Blogger MiCheleLynnX said...

Hey Bro, Interesting. I felt the same as Fruge about you...in the fact that you might lose it one day...you were stressed, nervous and no matter what you did, it seemed wrong...when all the while I think you were just being a kid...a normal kid...trying to be a normal kid...so the nervousness and stress came from trying to do the right things but that was also wrong...if that makes any sense...I think mom and dad did their best under their own stressed circumstances...from my medical view point...I think we were a family in "crisis"...anything that changes or effects one family member effected us all...(and there was plenty going on from all directions)in Texas with all that was going on and then moving and having to stop treatment too soon, threw us for another tail spin in New Jersey. Even as young as I was and even in NJ when we were older, I knew the micromanagement of you had to stop...but the trust on either side wasn't there...so the cycle repeated and repeated...until you had to leave...and even though you left and went to Florida never to live with our family again...there were still and maybe still is unresolved issues YOU need to resolve for YOU and your own peace of mind.

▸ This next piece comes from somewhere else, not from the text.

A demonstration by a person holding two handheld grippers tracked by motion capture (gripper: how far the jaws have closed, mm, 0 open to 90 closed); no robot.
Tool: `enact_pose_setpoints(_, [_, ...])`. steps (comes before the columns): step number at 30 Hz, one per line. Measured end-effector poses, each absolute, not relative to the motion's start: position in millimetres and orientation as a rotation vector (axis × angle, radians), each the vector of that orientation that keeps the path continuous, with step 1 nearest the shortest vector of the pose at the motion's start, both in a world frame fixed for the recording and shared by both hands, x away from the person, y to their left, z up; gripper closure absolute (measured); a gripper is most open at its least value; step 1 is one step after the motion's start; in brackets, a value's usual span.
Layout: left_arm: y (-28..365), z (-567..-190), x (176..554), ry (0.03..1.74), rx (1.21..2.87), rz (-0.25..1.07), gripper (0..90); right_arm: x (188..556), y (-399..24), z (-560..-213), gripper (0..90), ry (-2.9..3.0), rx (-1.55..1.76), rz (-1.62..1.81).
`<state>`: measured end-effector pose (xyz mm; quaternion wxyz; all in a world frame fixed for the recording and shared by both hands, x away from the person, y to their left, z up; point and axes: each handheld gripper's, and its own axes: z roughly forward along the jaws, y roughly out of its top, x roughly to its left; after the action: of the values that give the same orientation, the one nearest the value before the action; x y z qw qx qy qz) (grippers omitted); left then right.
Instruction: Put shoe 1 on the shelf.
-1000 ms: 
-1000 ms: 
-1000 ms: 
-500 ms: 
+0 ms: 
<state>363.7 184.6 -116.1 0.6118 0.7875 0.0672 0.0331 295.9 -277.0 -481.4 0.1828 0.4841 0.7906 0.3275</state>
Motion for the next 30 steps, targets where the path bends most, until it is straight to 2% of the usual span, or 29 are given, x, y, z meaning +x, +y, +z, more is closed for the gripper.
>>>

I can understand that completely...and I can understand your substance abuse as well...I never thought you to be a third wheel or an outcast in our family...after all you were my big brother, always MY security blanket...(here's a funny story that has been on my mind) when you went to pre-school, I was left home all by myself...I used to have a fit...a screaming, crying breakdown b/c you weren't home with me...I used to throw myself at the front door crying and screaming at mom,"I want MY JAMIE!!!!" LMAO...I was so upset...The world had done me wrong by sending you to school!LMAO...how funny is that??? LMAO...you need to do what you have to do...as always my support 100% <33333

1:47 PM  
Blogger virtual madness unleashed said...

Well, I think you are right on the point!!! As usual, your perception is on key... Damnm, you have a good perception!!!! LOL! Thanks for your words of encouragement; I love the fact that you are behind me all the way!!! I am siked to get the opportunity to look at my own records!!! It is exciting and I can't wait for the opportunity to delve into my own mind and past!!! I will blog about it!!! Until then, I love ya, Sis!!! You are and always will be MY MICHELE!!!